> _TO DO_: In the listing below, count the lines with "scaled" and report only the figure.

> _RECORDS FOR PROCESSING_:
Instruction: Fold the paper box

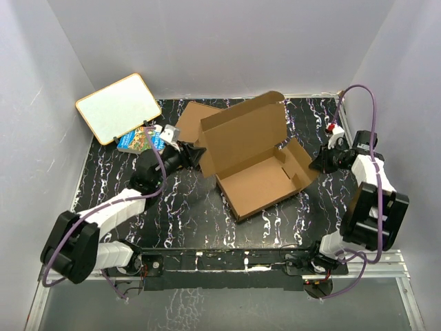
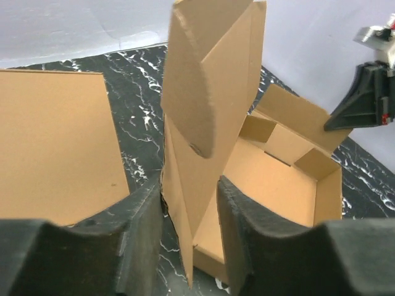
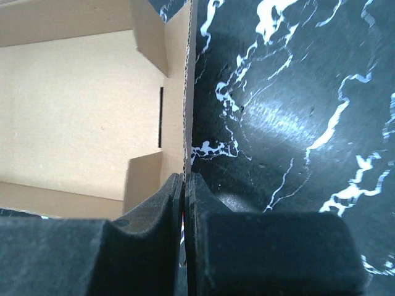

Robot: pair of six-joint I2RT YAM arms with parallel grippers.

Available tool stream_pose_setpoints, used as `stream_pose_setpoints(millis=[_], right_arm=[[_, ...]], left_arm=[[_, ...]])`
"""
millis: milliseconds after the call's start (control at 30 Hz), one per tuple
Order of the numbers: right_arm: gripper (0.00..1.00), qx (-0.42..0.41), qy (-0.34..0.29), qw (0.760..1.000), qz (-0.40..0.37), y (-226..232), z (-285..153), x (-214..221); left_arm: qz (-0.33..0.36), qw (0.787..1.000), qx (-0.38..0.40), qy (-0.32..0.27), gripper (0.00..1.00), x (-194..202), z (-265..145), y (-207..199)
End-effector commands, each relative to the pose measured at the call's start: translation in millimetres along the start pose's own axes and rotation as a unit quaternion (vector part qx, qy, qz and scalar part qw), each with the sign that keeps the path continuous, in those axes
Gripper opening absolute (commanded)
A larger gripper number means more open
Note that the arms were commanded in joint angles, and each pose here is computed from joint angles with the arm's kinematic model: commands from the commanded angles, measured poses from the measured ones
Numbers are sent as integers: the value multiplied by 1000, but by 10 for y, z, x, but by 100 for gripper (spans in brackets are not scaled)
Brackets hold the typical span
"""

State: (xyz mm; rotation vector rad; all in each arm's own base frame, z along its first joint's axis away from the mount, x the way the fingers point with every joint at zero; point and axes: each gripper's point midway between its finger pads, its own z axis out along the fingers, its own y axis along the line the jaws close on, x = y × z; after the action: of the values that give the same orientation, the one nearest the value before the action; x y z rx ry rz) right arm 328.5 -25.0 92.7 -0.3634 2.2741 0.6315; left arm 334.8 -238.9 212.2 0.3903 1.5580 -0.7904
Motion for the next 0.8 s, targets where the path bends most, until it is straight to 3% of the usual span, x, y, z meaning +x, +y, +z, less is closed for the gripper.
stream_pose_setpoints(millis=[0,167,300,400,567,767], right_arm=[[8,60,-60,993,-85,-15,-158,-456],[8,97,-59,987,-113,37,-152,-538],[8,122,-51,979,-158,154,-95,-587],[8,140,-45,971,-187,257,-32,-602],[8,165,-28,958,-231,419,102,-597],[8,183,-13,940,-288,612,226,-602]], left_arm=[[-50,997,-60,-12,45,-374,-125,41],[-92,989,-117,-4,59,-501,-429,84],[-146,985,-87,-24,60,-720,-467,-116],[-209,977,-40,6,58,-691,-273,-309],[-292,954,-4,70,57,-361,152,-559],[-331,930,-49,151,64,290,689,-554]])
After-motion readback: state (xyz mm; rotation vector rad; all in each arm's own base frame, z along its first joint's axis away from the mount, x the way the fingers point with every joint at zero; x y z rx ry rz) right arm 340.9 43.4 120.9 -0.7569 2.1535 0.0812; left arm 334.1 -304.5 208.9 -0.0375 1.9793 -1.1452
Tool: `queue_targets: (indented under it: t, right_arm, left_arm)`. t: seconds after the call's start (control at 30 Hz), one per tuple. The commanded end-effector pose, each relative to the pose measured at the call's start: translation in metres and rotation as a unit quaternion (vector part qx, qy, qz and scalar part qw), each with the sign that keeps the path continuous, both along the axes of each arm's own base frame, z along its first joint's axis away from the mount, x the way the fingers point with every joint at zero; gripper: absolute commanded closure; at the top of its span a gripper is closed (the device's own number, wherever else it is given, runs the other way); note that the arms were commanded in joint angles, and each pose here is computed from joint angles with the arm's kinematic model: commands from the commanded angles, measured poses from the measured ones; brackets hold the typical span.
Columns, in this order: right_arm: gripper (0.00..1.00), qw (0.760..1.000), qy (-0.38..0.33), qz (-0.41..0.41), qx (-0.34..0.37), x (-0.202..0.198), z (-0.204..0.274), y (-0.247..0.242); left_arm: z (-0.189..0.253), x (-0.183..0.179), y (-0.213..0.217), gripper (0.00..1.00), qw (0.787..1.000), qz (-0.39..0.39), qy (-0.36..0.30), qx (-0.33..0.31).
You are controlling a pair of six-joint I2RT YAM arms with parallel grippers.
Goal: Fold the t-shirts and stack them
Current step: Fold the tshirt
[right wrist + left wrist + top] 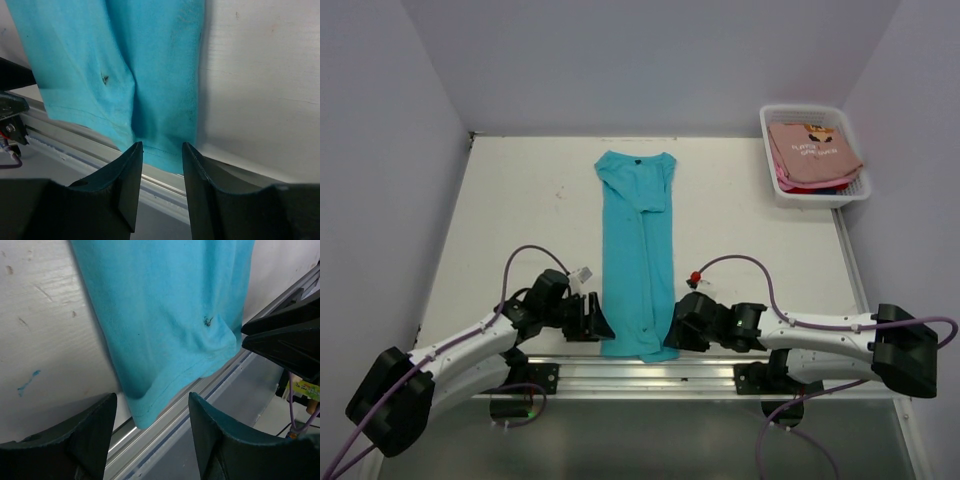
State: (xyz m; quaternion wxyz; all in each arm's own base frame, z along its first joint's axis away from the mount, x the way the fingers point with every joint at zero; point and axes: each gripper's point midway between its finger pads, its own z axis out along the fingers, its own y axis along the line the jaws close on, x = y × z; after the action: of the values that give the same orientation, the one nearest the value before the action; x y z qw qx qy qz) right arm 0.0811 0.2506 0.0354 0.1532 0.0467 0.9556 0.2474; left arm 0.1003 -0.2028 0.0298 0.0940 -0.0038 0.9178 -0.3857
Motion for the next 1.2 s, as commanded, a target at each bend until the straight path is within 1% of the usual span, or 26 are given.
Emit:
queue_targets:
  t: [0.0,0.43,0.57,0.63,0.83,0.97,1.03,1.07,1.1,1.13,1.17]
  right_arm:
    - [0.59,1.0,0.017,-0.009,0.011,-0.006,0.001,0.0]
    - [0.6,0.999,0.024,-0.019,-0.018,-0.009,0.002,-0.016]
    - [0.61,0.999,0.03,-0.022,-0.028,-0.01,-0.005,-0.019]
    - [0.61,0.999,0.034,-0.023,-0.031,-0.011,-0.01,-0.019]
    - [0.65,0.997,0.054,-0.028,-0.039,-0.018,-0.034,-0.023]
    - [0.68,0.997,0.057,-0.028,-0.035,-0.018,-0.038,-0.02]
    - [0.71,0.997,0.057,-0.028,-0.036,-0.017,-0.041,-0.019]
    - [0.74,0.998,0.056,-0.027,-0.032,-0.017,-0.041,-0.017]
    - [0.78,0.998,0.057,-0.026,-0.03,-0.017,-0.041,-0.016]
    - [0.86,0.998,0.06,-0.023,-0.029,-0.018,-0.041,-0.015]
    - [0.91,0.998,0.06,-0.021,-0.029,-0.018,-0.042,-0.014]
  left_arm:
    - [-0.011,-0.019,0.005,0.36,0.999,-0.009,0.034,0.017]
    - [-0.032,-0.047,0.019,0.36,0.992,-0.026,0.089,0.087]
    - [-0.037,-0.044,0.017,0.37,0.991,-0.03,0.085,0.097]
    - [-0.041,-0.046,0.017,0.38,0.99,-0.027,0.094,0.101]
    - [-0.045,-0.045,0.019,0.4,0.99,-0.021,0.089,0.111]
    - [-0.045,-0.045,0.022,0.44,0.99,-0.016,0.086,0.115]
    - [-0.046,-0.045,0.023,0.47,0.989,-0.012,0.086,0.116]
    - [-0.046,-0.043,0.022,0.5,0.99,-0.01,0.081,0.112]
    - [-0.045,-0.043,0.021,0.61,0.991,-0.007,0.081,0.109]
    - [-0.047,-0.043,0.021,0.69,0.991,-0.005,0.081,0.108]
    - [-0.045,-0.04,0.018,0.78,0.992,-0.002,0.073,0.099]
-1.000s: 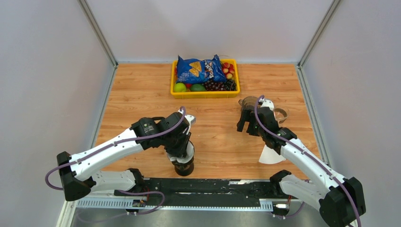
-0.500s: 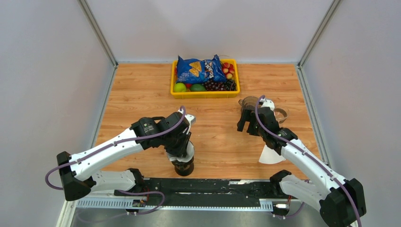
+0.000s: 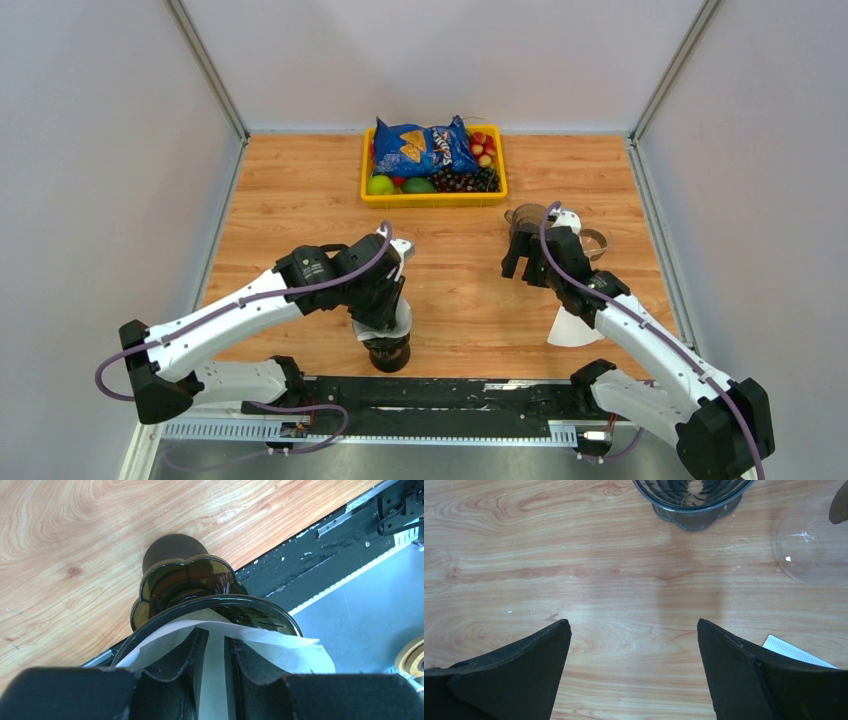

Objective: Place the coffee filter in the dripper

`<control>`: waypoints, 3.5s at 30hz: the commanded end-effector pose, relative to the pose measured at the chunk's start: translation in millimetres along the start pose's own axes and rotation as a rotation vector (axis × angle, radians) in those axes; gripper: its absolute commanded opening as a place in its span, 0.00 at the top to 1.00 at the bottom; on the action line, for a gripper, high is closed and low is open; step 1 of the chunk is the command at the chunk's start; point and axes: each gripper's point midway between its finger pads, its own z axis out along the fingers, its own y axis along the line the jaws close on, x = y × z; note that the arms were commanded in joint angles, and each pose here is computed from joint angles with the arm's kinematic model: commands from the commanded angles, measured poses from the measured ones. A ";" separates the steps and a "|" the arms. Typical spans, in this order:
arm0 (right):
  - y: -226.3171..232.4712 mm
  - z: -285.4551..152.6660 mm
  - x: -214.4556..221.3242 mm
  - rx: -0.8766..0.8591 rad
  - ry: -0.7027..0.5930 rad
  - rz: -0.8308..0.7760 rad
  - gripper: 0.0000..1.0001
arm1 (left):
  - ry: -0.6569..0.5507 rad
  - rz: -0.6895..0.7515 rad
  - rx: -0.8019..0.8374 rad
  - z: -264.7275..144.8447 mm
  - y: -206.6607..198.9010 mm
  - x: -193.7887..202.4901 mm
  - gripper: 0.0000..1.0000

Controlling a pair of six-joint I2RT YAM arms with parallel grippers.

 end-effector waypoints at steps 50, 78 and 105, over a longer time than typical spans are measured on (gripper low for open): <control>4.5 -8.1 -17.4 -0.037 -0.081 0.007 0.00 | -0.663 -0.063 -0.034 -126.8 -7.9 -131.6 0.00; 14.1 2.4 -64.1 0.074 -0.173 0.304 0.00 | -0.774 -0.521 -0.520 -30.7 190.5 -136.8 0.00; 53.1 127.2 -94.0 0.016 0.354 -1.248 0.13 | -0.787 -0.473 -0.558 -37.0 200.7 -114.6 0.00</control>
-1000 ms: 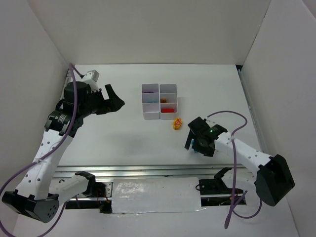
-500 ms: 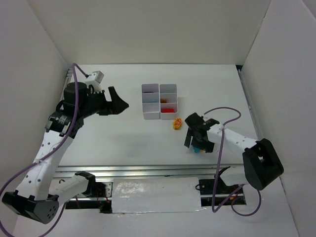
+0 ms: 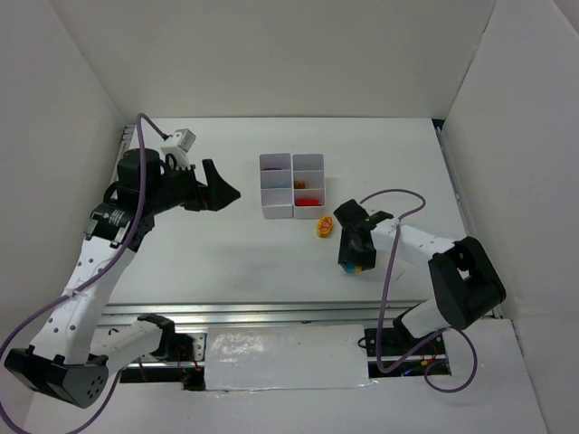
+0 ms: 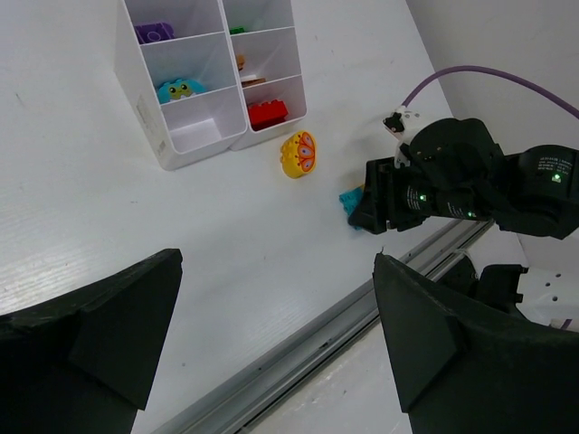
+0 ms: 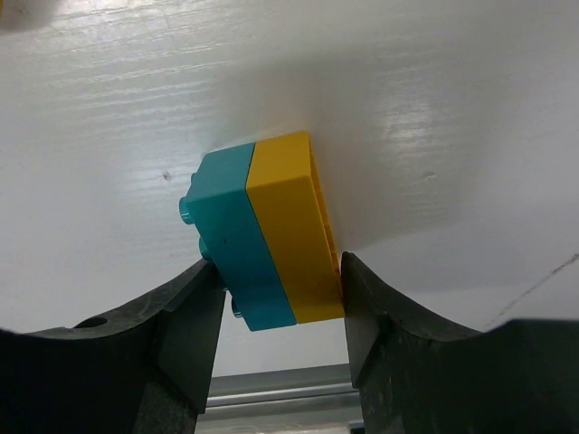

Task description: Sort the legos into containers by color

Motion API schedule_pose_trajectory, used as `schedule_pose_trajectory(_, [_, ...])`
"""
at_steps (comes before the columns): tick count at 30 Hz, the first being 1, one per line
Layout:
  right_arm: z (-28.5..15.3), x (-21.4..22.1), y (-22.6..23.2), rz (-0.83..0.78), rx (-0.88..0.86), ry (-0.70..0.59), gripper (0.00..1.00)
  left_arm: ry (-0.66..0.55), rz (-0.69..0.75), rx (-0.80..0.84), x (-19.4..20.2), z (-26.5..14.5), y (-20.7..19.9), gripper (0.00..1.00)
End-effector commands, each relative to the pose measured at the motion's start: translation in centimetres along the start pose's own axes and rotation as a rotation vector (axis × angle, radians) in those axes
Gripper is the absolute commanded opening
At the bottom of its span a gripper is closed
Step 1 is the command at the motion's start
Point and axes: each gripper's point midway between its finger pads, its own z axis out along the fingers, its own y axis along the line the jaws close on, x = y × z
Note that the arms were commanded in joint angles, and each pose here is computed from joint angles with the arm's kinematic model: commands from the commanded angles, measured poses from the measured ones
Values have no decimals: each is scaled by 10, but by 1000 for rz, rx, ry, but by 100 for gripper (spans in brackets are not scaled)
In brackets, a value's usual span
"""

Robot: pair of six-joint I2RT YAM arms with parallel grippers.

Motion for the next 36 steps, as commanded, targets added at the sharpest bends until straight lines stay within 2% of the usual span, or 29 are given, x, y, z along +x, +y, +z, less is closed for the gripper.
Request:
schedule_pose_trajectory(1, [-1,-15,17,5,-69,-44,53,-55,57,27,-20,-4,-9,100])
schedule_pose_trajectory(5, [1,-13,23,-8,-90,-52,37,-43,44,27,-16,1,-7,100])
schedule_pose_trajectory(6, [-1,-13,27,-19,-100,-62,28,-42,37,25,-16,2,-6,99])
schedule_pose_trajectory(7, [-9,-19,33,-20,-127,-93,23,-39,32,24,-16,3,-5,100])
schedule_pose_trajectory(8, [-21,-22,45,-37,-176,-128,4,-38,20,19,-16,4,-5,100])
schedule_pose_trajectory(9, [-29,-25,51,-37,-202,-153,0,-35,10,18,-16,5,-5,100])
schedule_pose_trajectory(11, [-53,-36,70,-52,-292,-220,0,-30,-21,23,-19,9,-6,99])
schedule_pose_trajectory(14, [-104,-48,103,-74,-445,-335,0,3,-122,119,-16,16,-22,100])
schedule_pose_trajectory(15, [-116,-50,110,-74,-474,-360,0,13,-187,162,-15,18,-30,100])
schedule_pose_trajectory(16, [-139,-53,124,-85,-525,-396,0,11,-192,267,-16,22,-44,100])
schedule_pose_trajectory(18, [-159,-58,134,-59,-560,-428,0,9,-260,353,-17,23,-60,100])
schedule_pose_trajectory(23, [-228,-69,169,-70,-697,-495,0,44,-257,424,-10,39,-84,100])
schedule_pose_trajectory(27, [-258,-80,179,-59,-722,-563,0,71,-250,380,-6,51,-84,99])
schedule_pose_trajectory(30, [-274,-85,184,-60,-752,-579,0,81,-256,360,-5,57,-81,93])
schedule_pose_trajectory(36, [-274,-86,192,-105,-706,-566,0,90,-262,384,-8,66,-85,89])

> _PROBLEM SOLUTION_: 2